Past events

Symposia at the Royal College of Psychiatrists International Congress


2015 Birmingham

Building winning teams – Sport and Psychiatry by Allan Johnston

Many successful sports teams have attributes that are generalisable to other settings including business and commerce. There exists a healthy cross-fertilisation of ideas between these two fields. Healthcare teams and especially mental health teams could also learn valuable lessons from the world of sport.

Conversely whilst the sports world is used to drawing on the expertise of a range of medical and paramedical professionals there is less clarity on the potential role of the Psychiatrist. What contribution can s/he make to the mental health, wellbeing and performance of the athlete or sports team? Importantly, how do we persuade the world of sport of the value of our professional contribution?

Stigma and mental health – collaborations with sport by Malcolm Rae

There is large demographic group (young adult males) that does not readily access mental health care when needed.

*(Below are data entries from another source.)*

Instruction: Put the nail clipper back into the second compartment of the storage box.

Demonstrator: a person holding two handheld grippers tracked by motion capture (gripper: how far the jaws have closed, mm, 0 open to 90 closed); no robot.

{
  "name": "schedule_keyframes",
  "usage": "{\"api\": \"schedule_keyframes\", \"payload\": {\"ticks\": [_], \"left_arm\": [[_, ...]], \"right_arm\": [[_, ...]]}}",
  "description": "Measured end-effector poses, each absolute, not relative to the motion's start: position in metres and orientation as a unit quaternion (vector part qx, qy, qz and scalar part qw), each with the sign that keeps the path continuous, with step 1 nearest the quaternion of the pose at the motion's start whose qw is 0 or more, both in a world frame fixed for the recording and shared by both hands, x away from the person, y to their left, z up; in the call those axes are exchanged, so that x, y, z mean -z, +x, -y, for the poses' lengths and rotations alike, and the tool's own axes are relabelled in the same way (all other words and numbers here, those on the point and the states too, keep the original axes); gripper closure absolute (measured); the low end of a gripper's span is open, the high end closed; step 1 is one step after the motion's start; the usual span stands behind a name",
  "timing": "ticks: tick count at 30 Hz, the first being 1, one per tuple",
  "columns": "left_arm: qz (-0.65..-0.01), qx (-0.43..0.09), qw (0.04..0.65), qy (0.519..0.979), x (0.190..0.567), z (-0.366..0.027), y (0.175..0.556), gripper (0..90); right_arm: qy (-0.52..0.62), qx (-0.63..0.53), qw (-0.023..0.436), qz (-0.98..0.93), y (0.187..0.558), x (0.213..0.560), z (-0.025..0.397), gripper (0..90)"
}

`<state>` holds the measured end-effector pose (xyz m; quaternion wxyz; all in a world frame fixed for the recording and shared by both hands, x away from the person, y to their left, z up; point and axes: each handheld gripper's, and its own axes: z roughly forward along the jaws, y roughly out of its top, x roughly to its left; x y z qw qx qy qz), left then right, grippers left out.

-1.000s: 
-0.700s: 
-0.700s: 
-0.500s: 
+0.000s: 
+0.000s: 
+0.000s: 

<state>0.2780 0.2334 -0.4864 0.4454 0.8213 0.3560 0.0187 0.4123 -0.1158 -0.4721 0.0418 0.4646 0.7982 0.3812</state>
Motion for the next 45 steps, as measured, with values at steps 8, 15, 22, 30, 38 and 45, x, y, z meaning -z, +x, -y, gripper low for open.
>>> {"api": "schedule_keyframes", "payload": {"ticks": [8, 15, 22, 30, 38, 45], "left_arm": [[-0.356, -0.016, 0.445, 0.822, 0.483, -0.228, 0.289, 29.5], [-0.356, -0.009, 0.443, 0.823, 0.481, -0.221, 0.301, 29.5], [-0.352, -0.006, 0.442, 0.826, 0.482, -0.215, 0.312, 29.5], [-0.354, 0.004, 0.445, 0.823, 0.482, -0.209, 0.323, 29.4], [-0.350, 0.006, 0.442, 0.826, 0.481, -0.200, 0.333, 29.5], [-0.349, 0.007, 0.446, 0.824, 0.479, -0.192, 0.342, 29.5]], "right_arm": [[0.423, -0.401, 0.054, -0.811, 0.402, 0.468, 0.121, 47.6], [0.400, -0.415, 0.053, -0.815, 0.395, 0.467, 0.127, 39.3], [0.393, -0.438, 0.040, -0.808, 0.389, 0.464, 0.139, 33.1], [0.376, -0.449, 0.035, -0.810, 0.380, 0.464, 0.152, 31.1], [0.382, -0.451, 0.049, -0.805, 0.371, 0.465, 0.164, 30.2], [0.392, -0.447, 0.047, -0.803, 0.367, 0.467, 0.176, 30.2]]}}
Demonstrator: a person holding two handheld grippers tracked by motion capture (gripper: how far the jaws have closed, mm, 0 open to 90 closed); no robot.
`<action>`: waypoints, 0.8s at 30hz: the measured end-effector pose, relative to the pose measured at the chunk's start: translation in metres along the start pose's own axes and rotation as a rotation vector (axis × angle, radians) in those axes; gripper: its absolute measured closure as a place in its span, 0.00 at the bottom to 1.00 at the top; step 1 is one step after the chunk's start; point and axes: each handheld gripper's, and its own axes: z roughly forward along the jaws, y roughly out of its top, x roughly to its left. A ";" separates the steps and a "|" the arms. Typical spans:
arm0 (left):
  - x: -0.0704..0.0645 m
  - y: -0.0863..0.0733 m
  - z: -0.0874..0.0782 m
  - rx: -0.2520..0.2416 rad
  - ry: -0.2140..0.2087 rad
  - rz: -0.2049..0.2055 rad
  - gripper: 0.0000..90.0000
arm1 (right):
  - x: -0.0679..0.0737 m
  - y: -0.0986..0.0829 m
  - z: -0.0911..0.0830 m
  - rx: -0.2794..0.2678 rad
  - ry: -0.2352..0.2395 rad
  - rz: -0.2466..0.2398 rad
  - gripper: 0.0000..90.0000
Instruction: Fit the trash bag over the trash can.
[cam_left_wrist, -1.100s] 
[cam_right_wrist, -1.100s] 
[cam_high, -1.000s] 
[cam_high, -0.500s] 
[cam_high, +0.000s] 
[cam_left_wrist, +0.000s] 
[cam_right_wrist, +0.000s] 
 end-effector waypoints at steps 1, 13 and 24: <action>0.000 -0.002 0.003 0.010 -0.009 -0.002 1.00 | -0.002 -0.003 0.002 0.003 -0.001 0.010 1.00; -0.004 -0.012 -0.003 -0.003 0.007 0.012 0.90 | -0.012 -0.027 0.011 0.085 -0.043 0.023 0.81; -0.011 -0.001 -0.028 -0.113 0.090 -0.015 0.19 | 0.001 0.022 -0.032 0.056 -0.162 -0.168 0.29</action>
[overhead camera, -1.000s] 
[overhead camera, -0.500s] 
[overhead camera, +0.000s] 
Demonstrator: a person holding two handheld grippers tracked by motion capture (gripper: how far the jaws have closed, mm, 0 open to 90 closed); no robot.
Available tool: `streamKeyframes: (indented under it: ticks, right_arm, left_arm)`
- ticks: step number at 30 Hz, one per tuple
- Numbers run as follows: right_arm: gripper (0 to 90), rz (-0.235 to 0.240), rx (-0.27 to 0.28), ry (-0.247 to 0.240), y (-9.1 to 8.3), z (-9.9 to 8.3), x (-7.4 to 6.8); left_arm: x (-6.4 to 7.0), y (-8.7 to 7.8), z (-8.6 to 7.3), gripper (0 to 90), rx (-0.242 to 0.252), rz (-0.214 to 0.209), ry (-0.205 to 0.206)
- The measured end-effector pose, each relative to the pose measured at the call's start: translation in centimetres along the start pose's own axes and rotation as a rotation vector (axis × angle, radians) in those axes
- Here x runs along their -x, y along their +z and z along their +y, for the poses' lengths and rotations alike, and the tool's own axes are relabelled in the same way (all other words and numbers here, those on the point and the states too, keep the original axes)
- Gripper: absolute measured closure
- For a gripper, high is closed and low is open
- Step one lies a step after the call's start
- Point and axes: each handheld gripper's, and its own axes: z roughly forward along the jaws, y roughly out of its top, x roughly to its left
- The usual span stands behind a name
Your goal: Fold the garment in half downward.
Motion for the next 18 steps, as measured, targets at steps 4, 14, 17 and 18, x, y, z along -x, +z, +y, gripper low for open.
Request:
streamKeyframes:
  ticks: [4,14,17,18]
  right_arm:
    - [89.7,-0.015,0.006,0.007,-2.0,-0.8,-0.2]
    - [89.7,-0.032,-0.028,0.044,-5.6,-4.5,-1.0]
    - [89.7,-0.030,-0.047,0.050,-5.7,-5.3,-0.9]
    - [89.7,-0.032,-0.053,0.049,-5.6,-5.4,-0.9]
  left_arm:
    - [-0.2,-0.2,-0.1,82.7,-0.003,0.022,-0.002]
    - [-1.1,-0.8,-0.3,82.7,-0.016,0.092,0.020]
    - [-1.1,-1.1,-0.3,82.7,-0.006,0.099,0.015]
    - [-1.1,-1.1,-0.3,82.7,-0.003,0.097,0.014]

However with increasing recognition of conspicuous psychiatric morbidity in sportsmen and women sport becomes a potentially powerful means of educating and reaching out to those who need help and support. By this means several highly innovative projects around the UK have developed to provide information, tackle stigma, improve access, care and treatment for a vulnerable group.

Learning the language of sport – how sports medicine sees eating disorders by Alan Currie

A plethora of terms have emerged in recent years to describe the grey areas on the fringes of clinical eating disorders. Within sport these terms include ‘anorexia athletica’, ‘the female athlete triad’ and since 2013 ‘relative energy deficiency in sport’ (RED-S for short). Whilst these terms have common usage in sports medicine they are not always well understood in the psychiatric world. A successful approach to eating disorder morbidity in sport demands that the worlds of sport and psychiatry understand each other and are able to collaborate.


London 2014

Exercise Addiction by Caroline Meyer

Optimum physical exercise supports mental and physical well-being but a minority of those who exercise do so compulsively and occasionally as a symptom of another psychiatric condition (e.g. an eating disorder). The clinical features of a behavioural addiction to exercise were discussed along with the psychological, and neuro-biological correlates. Comparisons were drawn between this and other addictions.

Addiction in sport by Dr Henrietta Bowden-Jones

Dr Bowden-Jones defined the addictions, their clinical features and the clinical approaches and services that have been developed to help sportsmen and women with addictions. The use of sport as an intervention in addictions was also be discussed.

When athletes retire – problems leaving the sporting arena by Dr David McDuff

A professional sporting career is usually brief and intense and frequently ends abruptly (e.g. through injury) and with little preparation for life afterwards. This is fertile ground for subsequent problems with adjustment and even frank psychiatric morbidity.


2013 Edinburgh

Psychiatric aspects of doping by Alan Currie

Complex interactions between the athlete’s mental state and an unusual psychological environment can lead an athlete to dope. Providing appropriate psychiatric treatment not only supports a return to psychological health but also can contribute to a cleaner sport.

Addictions in sport –

Problems with alcohol, substance misuse and other addictions are found in many sports. The individual and contextual factors that contribute to this were reviewed along with a discussion of how vulnerable groups can be supported to access treatment.

Psychopharmacology in Athletes – Hamish McAllister-Williams

Psychiatric morbidity in sport participants is significant and may warrant pharmacological intervention. There are a number of underexplored considerations when prescribing for this group including tolerability, exercise related physiological changes and, in the case of elite performers, the need to seek ‘therapeutic use exemptions’.


2013 Edinburgh

Psychiatric morbidity in sport – Bob Factor

An extensive review of the epidemiology of mental illness in sports participants with discussion of the more common psychiatric illnesses in this population.

Meeting the mental health needs of elite performers – Steve Peters

There are many challenges in providing adequate mental health care to elite sportsmen and women. The unusual lifestyles of this group not only make access to treatment difficult but can in themselves contribute to psychiatric morbidity.

Olympics 2012 – Philip Hopley

Dr Hopley, lead Sport Psychiatrist at LPP Consulting, shared his experience of planning the provision and co-ordinating his team on-call for the 10,000 plus athletes competing at the Games.


Brighton 2011

Sport, social inclusion and recovery by Helen Killaspy.

Eating Disorders in sport by Alan Currie.

Depression and athletes by Valentin Merkser.